• [THE DATA]
=== Section Start ===

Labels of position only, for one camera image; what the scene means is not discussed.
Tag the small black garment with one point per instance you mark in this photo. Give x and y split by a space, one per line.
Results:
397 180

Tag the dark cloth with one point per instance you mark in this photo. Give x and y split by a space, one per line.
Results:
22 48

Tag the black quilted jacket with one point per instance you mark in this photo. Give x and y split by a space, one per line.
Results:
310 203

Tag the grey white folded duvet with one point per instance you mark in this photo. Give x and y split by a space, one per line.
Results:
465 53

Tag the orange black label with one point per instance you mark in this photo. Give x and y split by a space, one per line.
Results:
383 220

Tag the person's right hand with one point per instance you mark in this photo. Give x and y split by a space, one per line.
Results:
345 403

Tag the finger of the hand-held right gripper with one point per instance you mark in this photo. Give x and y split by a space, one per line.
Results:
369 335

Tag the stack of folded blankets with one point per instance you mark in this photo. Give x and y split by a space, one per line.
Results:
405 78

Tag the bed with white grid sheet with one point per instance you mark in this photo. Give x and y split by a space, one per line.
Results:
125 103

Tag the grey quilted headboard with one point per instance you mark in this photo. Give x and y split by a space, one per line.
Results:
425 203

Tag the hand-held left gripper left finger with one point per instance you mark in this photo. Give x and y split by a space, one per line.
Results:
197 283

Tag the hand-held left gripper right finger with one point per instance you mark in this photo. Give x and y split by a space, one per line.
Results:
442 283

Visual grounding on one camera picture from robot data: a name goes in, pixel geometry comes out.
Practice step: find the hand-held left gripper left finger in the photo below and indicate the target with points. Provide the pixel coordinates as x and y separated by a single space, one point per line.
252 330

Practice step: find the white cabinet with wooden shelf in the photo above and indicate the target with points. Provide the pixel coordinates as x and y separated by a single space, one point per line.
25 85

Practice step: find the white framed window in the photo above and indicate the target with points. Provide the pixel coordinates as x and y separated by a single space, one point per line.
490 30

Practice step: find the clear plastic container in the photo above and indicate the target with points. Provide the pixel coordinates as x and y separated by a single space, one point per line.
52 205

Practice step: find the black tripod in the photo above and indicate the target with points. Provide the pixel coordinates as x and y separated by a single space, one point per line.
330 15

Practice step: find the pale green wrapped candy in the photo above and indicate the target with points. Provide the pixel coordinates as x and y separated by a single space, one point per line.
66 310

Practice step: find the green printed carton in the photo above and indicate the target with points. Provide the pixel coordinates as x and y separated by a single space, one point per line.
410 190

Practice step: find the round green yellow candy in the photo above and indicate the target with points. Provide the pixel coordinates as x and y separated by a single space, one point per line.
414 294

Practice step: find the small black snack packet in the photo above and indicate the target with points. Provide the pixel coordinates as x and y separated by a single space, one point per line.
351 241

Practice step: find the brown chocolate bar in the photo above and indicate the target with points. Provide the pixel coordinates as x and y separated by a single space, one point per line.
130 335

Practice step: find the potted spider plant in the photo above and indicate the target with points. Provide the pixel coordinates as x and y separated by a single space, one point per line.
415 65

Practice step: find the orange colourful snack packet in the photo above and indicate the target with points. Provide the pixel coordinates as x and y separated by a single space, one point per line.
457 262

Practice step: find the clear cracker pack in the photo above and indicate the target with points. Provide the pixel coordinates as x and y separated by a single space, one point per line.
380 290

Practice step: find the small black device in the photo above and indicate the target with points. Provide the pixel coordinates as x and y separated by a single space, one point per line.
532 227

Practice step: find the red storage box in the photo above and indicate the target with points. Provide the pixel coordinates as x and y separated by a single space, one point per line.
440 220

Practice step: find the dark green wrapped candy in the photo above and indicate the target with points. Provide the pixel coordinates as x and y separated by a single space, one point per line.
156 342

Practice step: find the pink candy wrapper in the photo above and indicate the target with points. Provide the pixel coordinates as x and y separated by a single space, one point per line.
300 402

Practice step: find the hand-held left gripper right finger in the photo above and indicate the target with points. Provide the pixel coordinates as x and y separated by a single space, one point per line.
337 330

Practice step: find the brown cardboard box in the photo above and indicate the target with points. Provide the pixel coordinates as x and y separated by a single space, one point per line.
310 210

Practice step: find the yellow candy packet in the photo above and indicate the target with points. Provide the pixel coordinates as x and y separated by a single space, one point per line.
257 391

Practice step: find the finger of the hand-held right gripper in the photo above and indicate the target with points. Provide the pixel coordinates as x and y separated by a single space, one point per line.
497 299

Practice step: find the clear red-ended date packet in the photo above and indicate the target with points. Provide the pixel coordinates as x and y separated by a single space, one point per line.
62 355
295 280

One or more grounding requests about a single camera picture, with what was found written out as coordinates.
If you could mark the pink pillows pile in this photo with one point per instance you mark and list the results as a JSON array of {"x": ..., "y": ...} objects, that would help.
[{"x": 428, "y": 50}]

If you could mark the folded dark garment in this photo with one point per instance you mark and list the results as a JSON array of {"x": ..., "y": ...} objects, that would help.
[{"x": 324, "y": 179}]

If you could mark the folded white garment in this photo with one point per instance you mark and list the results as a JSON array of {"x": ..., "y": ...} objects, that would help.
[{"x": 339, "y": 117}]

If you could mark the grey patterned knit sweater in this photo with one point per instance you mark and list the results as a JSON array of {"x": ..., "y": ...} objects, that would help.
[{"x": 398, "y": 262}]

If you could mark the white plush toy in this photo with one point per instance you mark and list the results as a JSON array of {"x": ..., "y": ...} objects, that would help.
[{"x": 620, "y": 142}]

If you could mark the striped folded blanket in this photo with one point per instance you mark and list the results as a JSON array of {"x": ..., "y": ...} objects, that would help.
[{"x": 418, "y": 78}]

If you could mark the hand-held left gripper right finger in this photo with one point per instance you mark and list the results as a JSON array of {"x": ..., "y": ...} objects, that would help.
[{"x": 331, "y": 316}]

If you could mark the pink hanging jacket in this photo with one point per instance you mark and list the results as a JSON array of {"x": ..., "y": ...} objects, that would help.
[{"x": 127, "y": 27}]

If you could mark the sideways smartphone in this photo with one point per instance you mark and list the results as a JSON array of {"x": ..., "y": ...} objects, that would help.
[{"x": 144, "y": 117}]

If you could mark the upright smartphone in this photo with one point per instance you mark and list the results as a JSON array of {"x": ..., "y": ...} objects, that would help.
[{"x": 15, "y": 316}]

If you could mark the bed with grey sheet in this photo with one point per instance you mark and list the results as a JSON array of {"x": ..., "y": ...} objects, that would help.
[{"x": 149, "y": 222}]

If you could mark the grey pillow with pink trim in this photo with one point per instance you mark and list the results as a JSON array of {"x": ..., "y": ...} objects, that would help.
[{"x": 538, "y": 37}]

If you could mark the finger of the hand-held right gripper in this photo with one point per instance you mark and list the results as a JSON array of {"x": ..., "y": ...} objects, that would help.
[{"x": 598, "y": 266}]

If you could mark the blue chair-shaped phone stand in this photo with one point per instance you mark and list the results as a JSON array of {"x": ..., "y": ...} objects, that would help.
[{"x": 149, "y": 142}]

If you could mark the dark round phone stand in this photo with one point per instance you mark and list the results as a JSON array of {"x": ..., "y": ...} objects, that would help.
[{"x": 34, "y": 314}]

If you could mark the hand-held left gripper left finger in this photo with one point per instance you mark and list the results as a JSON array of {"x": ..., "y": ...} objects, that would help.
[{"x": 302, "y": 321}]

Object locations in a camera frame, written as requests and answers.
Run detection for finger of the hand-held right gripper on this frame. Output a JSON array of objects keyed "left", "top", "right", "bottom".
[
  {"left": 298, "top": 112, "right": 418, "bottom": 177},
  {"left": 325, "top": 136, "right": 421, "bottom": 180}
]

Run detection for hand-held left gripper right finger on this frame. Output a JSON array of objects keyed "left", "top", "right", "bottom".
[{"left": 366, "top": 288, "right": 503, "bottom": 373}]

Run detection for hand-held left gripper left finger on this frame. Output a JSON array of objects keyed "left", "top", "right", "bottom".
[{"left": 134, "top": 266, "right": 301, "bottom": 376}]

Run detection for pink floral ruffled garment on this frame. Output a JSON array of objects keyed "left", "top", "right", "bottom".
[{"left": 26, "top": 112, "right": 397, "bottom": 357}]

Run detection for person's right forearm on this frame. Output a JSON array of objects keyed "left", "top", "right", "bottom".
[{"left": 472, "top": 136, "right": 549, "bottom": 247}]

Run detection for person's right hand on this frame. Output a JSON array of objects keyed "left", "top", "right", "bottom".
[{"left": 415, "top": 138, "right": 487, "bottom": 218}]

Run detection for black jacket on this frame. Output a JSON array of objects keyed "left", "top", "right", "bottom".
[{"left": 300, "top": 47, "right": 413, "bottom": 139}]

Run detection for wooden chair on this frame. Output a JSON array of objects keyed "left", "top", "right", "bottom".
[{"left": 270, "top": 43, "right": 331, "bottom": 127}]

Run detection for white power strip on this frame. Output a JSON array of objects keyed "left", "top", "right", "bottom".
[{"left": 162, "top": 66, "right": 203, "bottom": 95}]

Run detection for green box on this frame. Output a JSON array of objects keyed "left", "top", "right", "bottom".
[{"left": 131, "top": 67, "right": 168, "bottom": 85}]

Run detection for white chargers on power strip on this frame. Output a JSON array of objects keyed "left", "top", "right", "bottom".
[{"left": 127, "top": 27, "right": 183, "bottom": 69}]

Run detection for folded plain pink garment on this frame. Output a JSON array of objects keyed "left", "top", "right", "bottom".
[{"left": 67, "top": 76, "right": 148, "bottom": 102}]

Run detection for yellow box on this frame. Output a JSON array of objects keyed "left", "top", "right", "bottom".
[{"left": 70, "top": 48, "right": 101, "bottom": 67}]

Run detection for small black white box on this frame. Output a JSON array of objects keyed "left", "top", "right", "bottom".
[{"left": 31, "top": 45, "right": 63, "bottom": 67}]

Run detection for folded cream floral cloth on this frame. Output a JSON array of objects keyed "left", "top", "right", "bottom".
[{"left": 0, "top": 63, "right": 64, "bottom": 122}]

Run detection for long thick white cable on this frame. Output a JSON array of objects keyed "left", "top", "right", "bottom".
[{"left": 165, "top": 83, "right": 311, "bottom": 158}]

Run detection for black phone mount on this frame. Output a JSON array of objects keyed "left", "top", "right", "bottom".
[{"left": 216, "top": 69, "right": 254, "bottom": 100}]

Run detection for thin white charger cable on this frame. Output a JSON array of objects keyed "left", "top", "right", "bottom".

=== Section End ===

• [BRIEF]
If a line in the records above contains the string "written", copy that line out.

• [RESPONSE]
One or more grounding requests about a single camera picture, with what was found written out as coordinates.
Object locations in a camera frame, written as requests and answers.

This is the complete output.